Based on more recent studies, the right posterior cingulate cortex, right dorsolateral prefrontal cortex, right supplementary motor area, and left middle occipital gyrus are strongly involved in sexual inhibition (
22). As such, tDCS can be examined for treating premature ejaculation. tDCS is a brain stimulation method that effectively modulates cortical arousal and guides human behavior and perception (
23). It involves a weak current that induces temporary changes in the excitability of cortical areas. Its physical parameters include current intensity, place of stimulation, electrode size, duration of stimulation, and current polarity (anode or cathode), each of which exerts different impacts (
24). This method uses a simple tool; large electrodes are placed on the person's head and pass a weak continuous current through it. The effectiveness of tDSC depends on the direction of the electrical current. Anodic stimulation increases brain activity and excitability, whereas cathodic stimulation decreases this activity (
25). Jog et al. (
26) reported that the TDCS technique seems to be suitable for the treatment of bipolar and unipolar depression in patients with major depressive disorder.

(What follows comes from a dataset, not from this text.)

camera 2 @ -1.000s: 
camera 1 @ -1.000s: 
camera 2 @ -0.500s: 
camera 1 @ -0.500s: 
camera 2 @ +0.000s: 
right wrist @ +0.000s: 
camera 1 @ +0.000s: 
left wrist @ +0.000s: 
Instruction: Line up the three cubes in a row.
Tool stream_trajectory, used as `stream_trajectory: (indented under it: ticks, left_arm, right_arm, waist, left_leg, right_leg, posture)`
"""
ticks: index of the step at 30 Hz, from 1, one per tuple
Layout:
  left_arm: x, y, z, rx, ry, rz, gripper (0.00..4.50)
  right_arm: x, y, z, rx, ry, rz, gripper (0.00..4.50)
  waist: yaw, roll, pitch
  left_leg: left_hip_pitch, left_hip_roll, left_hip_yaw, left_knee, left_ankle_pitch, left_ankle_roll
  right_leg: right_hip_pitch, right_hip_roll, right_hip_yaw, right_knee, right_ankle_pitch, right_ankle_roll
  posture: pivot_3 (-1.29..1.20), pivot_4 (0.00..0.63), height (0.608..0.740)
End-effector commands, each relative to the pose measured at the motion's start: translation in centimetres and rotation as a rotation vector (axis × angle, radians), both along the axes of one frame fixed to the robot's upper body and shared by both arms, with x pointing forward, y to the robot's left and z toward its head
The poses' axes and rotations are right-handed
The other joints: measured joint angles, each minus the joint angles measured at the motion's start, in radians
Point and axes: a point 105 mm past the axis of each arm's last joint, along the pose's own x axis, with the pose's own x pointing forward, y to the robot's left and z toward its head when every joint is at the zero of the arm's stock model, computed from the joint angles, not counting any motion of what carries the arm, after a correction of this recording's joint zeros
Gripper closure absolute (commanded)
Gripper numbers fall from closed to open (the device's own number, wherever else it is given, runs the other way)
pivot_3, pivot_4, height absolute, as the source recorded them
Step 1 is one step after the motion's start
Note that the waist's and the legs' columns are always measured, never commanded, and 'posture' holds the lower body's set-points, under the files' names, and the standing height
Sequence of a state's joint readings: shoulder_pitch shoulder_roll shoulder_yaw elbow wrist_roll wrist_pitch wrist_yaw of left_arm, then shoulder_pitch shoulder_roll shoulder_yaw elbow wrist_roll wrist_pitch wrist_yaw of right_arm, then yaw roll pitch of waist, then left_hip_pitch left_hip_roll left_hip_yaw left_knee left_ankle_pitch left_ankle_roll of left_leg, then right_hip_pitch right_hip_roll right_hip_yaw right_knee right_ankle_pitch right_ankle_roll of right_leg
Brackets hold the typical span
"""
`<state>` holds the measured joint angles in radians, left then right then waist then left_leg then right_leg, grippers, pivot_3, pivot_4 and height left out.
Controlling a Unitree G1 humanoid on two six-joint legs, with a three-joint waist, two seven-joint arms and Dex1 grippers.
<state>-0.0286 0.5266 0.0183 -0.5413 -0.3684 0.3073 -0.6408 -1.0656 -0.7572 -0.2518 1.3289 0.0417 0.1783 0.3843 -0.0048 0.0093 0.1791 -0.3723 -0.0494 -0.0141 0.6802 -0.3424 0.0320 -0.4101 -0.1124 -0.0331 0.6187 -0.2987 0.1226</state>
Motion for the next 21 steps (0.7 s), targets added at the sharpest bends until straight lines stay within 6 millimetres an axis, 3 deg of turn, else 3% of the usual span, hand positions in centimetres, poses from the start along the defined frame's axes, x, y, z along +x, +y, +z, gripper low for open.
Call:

As mentioned before, this dysfunction should be treated both biomedically and psychologically. A psychological technique used for this purpose is the start-stop method. Previously, behavior therapy has been examined in the treatment of premature ejaculation. For instance, Sansone et al. (
27) conducted a study entitled Management of premature ejaculation: A clinical guideline from the Italian Society of Andrology and Sexual Medicine (SIAMS). According to Sansone, these evidence-based clinical guidelines provide up-to-date and essential guidance about premature ejaculation secondary to penile and psychotic diseases, e.g., prostatitis, endocrine disorders, and other sexual dysfunctions, and suggest a link between medications and cognitive behavioral therapy (
27). Nasiripour et al. (
28) also concluded that a key issue in this respect is the definition of premature ejaculation and its explanation to the patient. According to Cooper et al. (
29), different outcomes were achieved by directly comparing behavior therapy (including the start-stop method) and pharmacotherapy, and the outcomes were mostly in favor of pharmacotherapy.
Premature ejaculation is one of the most common and important sexual disorders in men, which affects various aspects of a person's personal and social life. However, there is still no understanding of the effects of premature ejaculation in men's lives, but it is clear that it can lead to anxiety and discomfort in people with premature ejaculation. Considering the high prevalence of premature ejaculation among men, its evaluation and treatment are of particular importance. So far, very little research has been done in Iran regarding the problems of men suffering from premature ejaculation.